__Assignment__.
Each line of the listing where the string "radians" appears is to be identified and copied.

__Data__.
::::::::

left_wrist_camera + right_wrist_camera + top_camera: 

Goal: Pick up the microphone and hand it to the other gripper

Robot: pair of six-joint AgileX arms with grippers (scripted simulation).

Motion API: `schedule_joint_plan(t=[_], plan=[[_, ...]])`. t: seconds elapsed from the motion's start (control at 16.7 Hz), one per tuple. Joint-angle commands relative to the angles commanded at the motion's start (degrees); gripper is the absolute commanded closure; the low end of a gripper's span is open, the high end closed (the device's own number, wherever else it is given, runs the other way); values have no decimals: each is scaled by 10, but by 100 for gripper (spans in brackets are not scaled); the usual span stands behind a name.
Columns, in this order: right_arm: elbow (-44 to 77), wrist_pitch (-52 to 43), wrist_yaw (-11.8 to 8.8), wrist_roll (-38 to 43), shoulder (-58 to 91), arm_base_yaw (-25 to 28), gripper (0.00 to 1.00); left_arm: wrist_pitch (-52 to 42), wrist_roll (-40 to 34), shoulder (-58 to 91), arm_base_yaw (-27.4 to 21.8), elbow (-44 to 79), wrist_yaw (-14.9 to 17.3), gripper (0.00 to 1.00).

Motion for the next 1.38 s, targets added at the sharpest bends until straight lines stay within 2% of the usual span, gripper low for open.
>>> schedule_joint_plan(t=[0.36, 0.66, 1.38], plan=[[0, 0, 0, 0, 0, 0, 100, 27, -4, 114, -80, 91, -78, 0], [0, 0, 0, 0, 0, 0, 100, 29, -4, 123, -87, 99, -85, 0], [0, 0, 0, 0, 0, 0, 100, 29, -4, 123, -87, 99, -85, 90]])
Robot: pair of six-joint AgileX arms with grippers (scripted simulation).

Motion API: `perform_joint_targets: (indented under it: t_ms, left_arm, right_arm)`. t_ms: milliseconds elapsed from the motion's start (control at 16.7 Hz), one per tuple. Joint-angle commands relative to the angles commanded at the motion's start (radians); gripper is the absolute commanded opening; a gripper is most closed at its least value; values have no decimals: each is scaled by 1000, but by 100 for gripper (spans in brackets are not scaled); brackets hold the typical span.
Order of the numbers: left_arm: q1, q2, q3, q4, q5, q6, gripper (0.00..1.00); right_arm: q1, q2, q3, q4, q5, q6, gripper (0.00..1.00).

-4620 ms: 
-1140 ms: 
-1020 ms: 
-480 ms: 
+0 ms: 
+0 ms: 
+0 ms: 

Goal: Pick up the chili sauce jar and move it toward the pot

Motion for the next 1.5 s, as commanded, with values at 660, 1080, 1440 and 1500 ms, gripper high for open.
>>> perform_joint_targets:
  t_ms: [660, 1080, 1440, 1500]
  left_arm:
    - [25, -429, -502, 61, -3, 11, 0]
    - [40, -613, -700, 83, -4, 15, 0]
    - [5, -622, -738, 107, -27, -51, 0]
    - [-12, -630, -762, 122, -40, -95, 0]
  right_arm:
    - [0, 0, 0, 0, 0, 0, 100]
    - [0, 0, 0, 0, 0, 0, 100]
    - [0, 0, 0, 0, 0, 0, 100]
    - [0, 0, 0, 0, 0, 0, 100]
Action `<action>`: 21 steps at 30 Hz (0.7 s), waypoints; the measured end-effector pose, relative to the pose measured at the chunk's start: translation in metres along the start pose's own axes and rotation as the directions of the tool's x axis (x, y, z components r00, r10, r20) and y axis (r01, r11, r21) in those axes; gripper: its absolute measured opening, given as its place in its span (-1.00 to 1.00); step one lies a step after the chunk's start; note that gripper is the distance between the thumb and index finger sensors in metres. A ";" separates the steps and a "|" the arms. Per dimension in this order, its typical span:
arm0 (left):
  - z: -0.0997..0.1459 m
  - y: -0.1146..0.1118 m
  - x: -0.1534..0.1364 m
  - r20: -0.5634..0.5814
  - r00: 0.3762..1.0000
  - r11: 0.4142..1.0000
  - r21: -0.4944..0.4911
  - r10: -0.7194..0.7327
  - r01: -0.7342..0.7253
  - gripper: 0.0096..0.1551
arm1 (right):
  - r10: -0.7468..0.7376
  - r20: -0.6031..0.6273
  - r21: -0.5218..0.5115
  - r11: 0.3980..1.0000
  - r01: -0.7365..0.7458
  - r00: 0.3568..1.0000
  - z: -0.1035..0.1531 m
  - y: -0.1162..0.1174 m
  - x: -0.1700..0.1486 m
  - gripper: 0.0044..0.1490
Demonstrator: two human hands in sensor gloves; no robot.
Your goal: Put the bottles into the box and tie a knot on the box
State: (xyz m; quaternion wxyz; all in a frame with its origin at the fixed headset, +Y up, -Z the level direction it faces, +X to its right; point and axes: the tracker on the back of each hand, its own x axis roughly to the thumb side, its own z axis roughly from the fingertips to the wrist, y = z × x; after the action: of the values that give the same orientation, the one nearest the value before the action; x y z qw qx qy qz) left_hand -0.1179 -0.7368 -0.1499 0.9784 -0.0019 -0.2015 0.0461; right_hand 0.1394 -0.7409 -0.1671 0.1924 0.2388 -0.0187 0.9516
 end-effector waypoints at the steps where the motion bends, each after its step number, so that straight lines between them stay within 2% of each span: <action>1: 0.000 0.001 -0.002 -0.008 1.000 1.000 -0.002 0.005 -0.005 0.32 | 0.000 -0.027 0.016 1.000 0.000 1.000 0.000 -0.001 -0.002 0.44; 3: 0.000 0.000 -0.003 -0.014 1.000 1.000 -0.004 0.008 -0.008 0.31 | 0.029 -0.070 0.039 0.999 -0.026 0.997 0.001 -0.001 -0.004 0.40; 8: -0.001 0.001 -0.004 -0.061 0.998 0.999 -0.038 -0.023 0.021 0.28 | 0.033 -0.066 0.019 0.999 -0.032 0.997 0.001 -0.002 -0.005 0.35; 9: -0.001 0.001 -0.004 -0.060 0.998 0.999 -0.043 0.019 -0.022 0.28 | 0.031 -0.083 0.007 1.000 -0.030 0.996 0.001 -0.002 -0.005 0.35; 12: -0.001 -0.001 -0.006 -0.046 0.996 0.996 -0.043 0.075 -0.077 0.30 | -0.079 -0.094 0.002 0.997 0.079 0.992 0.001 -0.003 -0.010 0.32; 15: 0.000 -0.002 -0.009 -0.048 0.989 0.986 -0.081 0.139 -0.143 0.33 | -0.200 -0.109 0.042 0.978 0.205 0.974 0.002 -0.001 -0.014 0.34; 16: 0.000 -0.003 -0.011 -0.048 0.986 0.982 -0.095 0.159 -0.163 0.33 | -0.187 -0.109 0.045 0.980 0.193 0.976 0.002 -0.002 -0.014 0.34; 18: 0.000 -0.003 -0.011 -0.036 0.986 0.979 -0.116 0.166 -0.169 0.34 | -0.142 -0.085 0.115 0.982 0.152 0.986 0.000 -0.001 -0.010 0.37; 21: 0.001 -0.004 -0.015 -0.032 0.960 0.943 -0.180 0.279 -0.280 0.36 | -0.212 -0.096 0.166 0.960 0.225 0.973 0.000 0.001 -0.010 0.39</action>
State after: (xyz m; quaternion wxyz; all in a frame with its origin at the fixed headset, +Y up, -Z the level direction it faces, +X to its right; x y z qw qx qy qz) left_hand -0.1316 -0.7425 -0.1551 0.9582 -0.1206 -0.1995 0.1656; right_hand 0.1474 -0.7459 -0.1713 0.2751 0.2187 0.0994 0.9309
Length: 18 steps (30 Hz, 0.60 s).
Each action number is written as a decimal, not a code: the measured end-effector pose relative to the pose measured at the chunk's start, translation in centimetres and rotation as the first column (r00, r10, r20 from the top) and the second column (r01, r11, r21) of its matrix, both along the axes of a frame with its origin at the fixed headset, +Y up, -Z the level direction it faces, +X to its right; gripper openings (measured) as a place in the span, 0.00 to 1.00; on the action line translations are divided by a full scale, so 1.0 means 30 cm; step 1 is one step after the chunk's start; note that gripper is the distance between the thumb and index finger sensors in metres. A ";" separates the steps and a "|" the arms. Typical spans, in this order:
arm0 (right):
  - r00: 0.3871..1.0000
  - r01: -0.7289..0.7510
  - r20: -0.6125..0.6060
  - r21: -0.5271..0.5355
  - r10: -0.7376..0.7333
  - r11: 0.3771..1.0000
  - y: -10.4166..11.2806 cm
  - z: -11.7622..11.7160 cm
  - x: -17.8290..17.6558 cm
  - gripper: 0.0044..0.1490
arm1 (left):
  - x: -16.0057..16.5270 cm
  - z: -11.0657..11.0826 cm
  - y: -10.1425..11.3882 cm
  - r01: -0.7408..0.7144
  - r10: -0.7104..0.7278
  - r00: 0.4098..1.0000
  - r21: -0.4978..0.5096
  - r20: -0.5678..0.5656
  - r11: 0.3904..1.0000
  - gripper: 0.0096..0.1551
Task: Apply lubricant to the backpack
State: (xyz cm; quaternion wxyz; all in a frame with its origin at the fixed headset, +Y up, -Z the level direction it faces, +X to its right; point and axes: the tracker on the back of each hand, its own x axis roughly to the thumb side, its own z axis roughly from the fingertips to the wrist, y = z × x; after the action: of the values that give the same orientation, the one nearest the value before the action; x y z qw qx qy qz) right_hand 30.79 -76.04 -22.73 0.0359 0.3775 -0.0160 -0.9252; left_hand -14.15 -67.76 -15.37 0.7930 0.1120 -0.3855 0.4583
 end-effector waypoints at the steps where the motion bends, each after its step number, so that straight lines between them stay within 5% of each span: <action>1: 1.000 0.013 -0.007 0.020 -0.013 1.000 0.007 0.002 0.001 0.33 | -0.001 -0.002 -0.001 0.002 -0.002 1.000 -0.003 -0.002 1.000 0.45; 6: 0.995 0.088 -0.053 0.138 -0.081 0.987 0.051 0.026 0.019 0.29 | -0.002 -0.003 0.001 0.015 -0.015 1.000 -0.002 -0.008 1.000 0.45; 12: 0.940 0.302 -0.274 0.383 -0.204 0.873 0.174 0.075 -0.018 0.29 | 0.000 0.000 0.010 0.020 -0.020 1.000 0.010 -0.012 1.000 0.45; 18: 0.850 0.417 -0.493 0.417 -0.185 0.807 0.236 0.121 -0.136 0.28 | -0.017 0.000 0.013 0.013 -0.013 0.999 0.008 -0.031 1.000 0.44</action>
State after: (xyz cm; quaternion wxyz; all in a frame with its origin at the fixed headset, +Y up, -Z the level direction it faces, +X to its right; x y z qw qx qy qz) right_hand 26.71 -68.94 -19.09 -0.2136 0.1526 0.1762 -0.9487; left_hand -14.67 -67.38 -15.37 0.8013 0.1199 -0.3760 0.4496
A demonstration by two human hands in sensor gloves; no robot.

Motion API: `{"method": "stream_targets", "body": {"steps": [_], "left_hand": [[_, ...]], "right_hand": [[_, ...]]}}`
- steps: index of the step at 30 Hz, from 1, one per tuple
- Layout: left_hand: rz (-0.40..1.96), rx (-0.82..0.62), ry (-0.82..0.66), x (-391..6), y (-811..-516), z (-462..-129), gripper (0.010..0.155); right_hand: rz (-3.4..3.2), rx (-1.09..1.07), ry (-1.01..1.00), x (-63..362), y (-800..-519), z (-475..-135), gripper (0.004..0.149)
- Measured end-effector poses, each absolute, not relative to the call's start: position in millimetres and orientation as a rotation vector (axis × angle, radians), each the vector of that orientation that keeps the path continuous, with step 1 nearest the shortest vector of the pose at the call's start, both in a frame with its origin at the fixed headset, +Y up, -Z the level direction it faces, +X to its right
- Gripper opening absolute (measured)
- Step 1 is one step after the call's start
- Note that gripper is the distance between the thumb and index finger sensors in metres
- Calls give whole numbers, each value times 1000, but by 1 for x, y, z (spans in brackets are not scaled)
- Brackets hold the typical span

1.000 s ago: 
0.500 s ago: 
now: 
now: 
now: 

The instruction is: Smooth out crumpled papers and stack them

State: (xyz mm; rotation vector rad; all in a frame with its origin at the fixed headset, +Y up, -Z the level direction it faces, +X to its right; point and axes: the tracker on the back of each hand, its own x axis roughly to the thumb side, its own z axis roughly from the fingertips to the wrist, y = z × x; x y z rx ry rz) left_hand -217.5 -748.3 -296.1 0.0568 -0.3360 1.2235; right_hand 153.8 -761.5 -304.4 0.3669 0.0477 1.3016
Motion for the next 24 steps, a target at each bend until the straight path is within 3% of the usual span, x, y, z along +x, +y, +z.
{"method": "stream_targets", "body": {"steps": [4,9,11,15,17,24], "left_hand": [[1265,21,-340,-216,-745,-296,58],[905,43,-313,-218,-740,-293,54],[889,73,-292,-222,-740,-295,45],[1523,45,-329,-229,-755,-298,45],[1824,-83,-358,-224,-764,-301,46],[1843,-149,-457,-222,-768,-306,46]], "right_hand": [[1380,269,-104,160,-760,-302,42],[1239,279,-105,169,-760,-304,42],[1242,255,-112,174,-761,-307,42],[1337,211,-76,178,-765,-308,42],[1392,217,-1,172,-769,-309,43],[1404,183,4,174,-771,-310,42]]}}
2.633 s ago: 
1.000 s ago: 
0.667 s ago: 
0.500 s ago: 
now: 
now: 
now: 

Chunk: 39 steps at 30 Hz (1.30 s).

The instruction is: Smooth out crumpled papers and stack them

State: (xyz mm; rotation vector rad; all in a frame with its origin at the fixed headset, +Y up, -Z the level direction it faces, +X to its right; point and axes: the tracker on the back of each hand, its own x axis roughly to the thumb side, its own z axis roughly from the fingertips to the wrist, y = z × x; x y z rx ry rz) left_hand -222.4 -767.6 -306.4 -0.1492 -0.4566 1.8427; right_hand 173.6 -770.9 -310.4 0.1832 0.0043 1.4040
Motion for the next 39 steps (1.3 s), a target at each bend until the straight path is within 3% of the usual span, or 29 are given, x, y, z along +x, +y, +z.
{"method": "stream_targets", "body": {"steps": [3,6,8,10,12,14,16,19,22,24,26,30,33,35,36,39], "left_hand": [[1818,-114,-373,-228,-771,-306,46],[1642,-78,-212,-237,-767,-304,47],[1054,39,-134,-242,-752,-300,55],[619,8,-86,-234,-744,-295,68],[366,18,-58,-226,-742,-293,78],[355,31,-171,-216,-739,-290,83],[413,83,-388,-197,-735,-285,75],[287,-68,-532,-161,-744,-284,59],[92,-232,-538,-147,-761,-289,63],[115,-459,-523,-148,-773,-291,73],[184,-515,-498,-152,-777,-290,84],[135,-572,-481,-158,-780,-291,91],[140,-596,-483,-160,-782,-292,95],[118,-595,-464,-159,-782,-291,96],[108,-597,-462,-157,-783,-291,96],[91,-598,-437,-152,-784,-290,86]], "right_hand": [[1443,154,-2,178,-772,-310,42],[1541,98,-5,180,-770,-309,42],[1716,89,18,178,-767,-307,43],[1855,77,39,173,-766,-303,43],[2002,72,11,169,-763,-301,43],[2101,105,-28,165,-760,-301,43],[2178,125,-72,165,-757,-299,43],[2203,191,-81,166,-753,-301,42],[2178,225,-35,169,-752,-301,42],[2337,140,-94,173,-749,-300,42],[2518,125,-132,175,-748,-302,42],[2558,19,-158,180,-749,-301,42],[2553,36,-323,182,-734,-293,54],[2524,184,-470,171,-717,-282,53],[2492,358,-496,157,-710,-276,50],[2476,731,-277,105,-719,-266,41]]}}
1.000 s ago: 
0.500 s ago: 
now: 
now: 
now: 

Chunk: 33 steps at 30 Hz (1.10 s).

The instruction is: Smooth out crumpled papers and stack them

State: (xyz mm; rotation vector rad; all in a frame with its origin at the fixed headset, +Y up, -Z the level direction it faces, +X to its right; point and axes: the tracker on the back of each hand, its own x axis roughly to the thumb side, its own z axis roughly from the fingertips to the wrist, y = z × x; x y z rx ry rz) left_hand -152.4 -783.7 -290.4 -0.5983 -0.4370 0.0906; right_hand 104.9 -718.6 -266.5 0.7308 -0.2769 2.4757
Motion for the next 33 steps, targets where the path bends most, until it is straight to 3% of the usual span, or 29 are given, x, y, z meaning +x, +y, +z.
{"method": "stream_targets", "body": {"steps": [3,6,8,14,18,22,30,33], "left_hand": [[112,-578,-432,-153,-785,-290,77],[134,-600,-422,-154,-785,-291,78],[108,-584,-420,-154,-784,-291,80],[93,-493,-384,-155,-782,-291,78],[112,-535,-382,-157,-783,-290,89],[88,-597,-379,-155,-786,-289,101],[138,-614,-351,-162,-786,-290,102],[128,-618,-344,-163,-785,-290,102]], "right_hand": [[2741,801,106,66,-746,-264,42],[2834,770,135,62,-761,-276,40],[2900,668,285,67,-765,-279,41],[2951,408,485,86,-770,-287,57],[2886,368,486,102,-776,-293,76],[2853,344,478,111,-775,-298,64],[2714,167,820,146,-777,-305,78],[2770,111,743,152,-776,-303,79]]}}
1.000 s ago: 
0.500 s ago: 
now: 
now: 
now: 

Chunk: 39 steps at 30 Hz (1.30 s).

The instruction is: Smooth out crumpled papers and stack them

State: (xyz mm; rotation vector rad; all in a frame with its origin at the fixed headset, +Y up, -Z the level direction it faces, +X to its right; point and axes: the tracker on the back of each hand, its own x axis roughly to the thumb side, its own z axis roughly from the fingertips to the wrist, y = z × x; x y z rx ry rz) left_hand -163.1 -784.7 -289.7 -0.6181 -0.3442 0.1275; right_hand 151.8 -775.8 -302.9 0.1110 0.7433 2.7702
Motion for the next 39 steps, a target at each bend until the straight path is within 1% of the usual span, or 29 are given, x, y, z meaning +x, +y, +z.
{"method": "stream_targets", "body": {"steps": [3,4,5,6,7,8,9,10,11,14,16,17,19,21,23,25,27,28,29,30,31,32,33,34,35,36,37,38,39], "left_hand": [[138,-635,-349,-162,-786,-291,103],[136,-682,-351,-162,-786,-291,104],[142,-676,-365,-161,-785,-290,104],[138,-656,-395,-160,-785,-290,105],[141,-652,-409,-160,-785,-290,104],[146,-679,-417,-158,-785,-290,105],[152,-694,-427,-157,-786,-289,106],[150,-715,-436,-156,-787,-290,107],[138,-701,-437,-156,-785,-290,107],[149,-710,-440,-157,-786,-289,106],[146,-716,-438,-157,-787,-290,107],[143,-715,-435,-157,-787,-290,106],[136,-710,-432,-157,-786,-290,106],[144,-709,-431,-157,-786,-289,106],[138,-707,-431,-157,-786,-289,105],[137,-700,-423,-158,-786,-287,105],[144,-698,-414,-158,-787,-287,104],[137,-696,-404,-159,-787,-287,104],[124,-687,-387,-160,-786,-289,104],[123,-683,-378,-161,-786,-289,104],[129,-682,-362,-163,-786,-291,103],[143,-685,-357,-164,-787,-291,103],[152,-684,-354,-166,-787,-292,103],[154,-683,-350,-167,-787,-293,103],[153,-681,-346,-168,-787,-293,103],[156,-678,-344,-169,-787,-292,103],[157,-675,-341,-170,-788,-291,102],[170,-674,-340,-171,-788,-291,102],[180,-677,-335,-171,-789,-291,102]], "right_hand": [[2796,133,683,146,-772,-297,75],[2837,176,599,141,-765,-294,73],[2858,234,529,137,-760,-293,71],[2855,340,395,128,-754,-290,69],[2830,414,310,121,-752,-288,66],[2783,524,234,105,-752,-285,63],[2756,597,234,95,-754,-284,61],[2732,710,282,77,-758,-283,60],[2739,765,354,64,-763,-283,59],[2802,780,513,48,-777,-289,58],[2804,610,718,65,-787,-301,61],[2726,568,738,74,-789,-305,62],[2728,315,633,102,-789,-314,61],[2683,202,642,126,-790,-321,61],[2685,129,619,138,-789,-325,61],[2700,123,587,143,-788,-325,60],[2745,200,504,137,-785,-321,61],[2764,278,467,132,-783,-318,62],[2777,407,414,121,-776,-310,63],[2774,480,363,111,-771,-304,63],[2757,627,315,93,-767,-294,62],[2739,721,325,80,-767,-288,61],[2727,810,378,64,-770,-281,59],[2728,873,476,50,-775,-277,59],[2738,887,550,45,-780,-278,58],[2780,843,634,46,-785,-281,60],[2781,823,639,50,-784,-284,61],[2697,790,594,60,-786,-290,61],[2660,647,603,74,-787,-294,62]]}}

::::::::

__Solution to this problem__.
Motion API: `perform_joint_targets: (indented under it: t_ms, left_arm, right_arm)`. t_ms: milliseconds elapsed from the motion's start (control at 16.7 Hz), one per tuple. Joint-angle commands relative to the angles commanded at the motion's start (radians); gripper is the absolute commanded opening; a gripper is most closed at its least value; values have no decimals: each is scaled by 1000, but by 100 for gripper (spans in brackets are not scaled); brackets hold the typical span.
- Measured end-effector poses, each absolute, not relative to the call's start: position in millimetres and orientation as a rotation vector (axis × angle, radians), each the vector of that orientation that keeps the path continuous, with step 1 nearest the shortest vector of the pose at the call's start, both in a frame with its origin at the fixed headset, +Y up, -Z the level direction it faces, +X to its right

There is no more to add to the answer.